• _Provided material_
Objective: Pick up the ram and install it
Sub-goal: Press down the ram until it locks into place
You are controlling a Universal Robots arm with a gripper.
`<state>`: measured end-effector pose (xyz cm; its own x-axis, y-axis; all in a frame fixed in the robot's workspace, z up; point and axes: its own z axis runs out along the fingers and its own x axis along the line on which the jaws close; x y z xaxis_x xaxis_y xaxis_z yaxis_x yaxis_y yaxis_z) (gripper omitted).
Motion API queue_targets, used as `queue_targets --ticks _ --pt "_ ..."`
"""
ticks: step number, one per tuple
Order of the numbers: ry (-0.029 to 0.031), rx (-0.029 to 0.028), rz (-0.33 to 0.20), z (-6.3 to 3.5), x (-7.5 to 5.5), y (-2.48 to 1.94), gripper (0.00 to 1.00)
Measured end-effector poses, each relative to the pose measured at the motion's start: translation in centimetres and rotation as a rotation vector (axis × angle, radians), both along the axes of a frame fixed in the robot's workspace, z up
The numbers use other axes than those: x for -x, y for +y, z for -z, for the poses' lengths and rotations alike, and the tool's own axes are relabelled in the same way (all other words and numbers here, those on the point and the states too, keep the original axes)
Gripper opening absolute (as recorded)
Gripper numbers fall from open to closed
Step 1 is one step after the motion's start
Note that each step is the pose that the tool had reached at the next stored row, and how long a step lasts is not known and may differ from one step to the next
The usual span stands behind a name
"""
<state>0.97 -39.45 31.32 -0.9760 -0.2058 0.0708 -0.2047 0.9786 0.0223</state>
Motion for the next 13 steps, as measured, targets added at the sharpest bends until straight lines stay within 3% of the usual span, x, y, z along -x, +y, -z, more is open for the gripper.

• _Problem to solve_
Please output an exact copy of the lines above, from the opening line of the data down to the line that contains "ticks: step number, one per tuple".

• _Result_
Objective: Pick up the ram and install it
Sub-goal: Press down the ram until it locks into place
You are controlling a Universal Robots arm with a gripper.
`<state>`: measured end-effector pose (xyz cm; its own x-axis, y-axis; all in a frame fixed in the robot's workspace, z up; point and axes: its own z axis runs out along the fingers and its own x axis along the line on which the jaws close; x y z xaxis_x xaxis_y xaxis_z yaxis_x yaxis_y yaxis_z) (gripper omitted).
Motion API queue_targets, used as `queue_targets --ticks _ --pt "_ ..."`
"""
ticks: step number, one per tuple

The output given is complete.